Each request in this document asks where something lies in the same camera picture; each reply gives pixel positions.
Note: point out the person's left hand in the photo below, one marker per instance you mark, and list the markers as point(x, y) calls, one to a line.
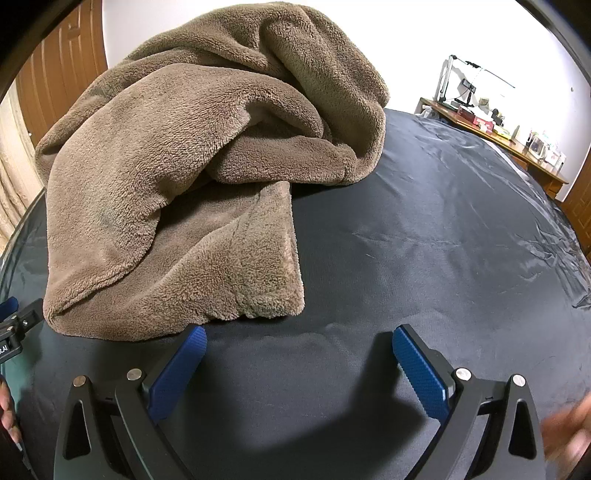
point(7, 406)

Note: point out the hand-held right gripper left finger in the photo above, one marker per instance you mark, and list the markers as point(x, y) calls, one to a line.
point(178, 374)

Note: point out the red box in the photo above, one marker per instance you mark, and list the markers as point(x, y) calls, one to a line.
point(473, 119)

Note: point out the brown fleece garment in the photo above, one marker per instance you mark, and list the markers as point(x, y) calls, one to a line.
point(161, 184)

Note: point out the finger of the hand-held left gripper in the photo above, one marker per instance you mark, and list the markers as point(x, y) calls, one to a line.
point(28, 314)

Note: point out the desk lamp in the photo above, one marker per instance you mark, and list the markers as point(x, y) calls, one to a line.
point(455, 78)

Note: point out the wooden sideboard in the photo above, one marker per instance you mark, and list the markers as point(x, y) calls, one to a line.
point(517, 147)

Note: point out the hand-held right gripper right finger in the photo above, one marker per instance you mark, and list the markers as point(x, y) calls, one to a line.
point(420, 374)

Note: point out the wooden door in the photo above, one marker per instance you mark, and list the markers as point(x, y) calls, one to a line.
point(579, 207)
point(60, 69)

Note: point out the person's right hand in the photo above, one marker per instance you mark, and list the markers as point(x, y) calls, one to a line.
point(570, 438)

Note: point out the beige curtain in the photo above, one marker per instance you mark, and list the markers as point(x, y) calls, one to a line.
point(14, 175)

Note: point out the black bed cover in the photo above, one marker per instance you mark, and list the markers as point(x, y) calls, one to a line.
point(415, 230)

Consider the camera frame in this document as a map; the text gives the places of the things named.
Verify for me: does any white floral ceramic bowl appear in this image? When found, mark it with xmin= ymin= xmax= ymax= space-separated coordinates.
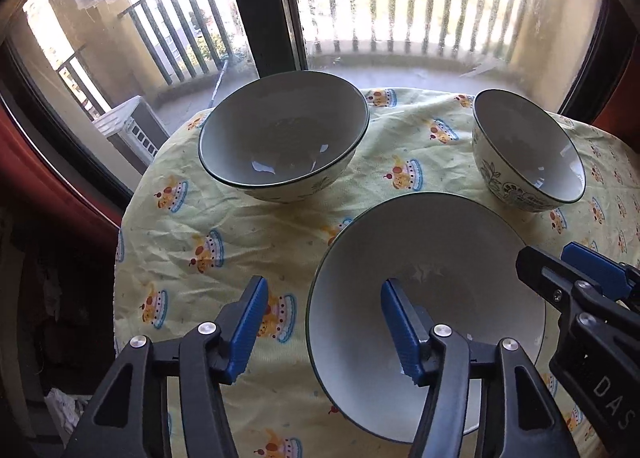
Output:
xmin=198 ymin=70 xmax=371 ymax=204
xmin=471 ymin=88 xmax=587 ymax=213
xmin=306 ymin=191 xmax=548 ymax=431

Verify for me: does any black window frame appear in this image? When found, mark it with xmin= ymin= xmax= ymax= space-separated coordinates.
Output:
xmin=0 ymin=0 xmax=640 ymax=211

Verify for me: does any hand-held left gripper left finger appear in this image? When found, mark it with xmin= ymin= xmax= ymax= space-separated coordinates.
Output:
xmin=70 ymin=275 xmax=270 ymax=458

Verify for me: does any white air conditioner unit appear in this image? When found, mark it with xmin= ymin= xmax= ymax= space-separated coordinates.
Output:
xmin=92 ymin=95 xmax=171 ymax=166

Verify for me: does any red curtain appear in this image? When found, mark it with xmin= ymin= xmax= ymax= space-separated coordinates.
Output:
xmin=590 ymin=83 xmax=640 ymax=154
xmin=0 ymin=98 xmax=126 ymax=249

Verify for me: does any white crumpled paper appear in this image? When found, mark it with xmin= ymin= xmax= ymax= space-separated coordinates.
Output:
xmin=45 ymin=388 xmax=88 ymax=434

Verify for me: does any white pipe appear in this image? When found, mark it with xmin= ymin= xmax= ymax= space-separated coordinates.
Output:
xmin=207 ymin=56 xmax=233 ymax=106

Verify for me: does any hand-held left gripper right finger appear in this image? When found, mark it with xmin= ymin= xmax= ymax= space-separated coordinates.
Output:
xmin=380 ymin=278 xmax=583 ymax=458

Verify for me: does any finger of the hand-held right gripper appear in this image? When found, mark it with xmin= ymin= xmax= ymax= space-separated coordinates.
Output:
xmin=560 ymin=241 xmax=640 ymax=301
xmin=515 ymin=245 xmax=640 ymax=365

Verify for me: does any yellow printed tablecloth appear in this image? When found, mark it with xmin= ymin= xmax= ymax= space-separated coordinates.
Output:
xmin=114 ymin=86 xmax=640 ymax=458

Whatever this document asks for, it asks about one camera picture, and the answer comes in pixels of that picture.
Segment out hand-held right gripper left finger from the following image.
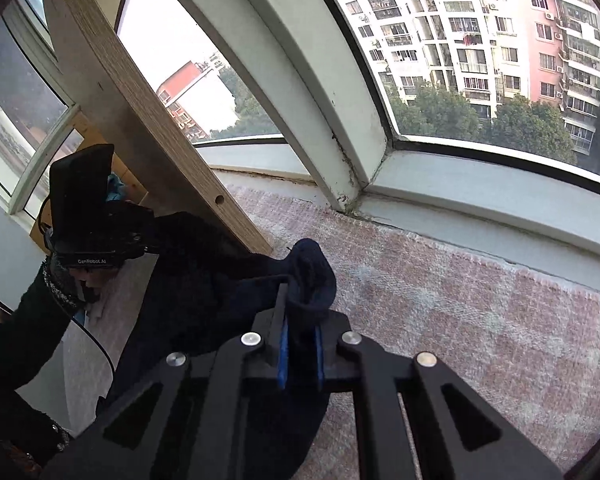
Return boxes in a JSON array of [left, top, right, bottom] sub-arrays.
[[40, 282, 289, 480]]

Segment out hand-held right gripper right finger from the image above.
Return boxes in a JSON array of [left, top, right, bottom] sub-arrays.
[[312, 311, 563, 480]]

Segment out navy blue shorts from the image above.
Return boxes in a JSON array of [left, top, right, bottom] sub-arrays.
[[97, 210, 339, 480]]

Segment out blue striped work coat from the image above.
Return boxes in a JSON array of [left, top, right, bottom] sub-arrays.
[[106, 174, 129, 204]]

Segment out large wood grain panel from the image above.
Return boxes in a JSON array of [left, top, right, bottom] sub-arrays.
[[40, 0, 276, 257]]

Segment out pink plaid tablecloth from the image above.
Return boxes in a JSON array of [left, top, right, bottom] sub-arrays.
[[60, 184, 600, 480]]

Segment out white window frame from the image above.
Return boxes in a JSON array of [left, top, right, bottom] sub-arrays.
------------------------
### EXERCISE PROMPT
Everything in the records above should come back word for word, except the pictures.

### RESPONSE TO THIS TASK
Each request in this document asks where something lies in the same camera picture; each reply gives pixel positions.
Note: point out the person's left hand in the photo below, one marker per instance you mark, and list the markers as point(x, y) calls, one to a line.
point(7, 406)

Note: point out the hand-held right gripper left finger in the photo above, one marker per instance you mark, and list the markers as point(x, y) calls, one to a line.
point(178, 374)

Note: point out the red box in the photo above, one marker per instance you mark, and list the markers as point(x, y) calls, one to a line.
point(473, 119)

Note: point out the brown fleece garment in the photo above, one marker per instance you mark, and list the markers as point(x, y) calls, one to a line.
point(161, 184)

Note: point out the finger of the hand-held left gripper in the photo above, one marker per instance you mark, and list the markers as point(x, y) calls, one to a line.
point(28, 314)

Note: point out the desk lamp in the photo above, one marker per instance you mark, and list the markers as point(x, y) calls, one to a line.
point(455, 78)

Note: point out the wooden sideboard in the photo above, one marker per instance you mark, and list the markers as point(x, y) calls, one to a line.
point(517, 147)

Note: point out the hand-held right gripper right finger in the photo above, one marker per instance you mark, and list the markers as point(x, y) calls, one to a line.
point(420, 374)

Note: point out the wooden door in the photo above, one marker per instance you mark, and list the markers as point(x, y) calls, one to a line.
point(579, 207)
point(60, 69)

Note: point out the person's right hand in the photo above, one marker per instance you mark, and list the markers as point(x, y) calls, one to a line.
point(570, 438)

Note: point out the beige curtain in the photo above, one marker per instance you mark, and list the markers as point(x, y) calls, one to a line.
point(14, 175)

Note: point out the black bed cover in the photo above, one marker per instance you mark, and list the markers as point(x, y) calls, one to a line.
point(415, 230)

Consider the camera frame in this document as a map; the text gives the places of the things named.
Verify for me: does any white floral ceramic bowl appear in this image? When found, mark it with xmin= ymin= xmax= ymax= space-separated coordinates.
Output:
xmin=198 ymin=70 xmax=371 ymax=204
xmin=471 ymin=88 xmax=587 ymax=213
xmin=306 ymin=191 xmax=548 ymax=431

Verify for me: does any black window frame appear in this image? When found, mark it with xmin= ymin= xmax= ymax= space-separated coordinates.
Output:
xmin=0 ymin=0 xmax=640 ymax=211

Verify for me: does any hand-held left gripper left finger appear in this image? When found, mark it with xmin= ymin= xmax= ymax= space-separated coordinates.
Output:
xmin=70 ymin=275 xmax=270 ymax=458

Verify for me: does any white air conditioner unit appear in this image? When found, mark it with xmin= ymin= xmax= ymax= space-separated coordinates.
Output:
xmin=92 ymin=95 xmax=171 ymax=166

Verify for me: does any red curtain appear in this image? When found, mark it with xmin= ymin= xmax= ymax= space-separated coordinates.
Output:
xmin=590 ymin=83 xmax=640 ymax=154
xmin=0 ymin=98 xmax=126 ymax=249

Verify for me: does any white crumpled paper appear in this image? When found, mark it with xmin= ymin= xmax= ymax= space-separated coordinates.
Output:
xmin=45 ymin=388 xmax=88 ymax=434

Verify for me: does any white pipe appear in this image? When found, mark it with xmin= ymin= xmax= ymax= space-separated coordinates.
Output:
xmin=207 ymin=56 xmax=233 ymax=106

Verify for me: does any hand-held left gripper right finger appear in this image? When found, mark it with xmin= ymin= xmax= ymax= space-separated coordinates.
Output:
xmin=380 ymin=278 xmax=583 ymax=458

Verify for me: does any finger of the hand-held right gripper appear in this image? When found, mark it with xmin= ymin= xmax= ymax= space-separated coordinates.
Output:
xmin=560 ymin=241 xmax=640 ymax=301
xmin=515 ymin=245 xmax=640 ymax=365

Verify for me: does any yellow printed tablecloth appear in this image? When found, mark it with xmin= ymin= xmax= ymax= space-separated coordinates.
Output:
xmin=114 ymin=86 xmax=640 ymax=458

Whatever this document asks for, it asks about one camera picture, and the answer comes in pixels of that picture.
Segment out hand-held right gripper left finger from the following image.
Return boxes in a JSON array of [left, top, right, bottom] sub-arrays.
[[40, 282, 289, 480]]

Segment out hand-held right gripper right finger from the image above.
Return boxes in a JSON array of [left, top, right, bottom] sub-arrays.
[[312, 311, 563, 480]]

Segment out navy blue shorts from the image above.
Return boxes in a JSON array of [left, top, right, bottom] sub-arrays.
[[97, 210, 339, 480]]

Segment out blue striped work coat from the image above.
Return boxes in a JSON array of [left, top, right, bottom] sub-arrays.
[[106, 174, 129, 204]]

Segment out large wood grain panel from the image above.
Return boxes in a JSON array of [left, top, right, bottom] sub-arrays.
[[40, 0, 276, 257]]

Segment out pink plaid tablecloth from the image above.
Return boxes in a JSON array of [left, top, right, bottom] sub-arrays.
[[60, 184, 600, 480]]

Segment out white window frame from the image above.
Return boxes in a JSON array of [left, top, right, bottom] sub-arrays.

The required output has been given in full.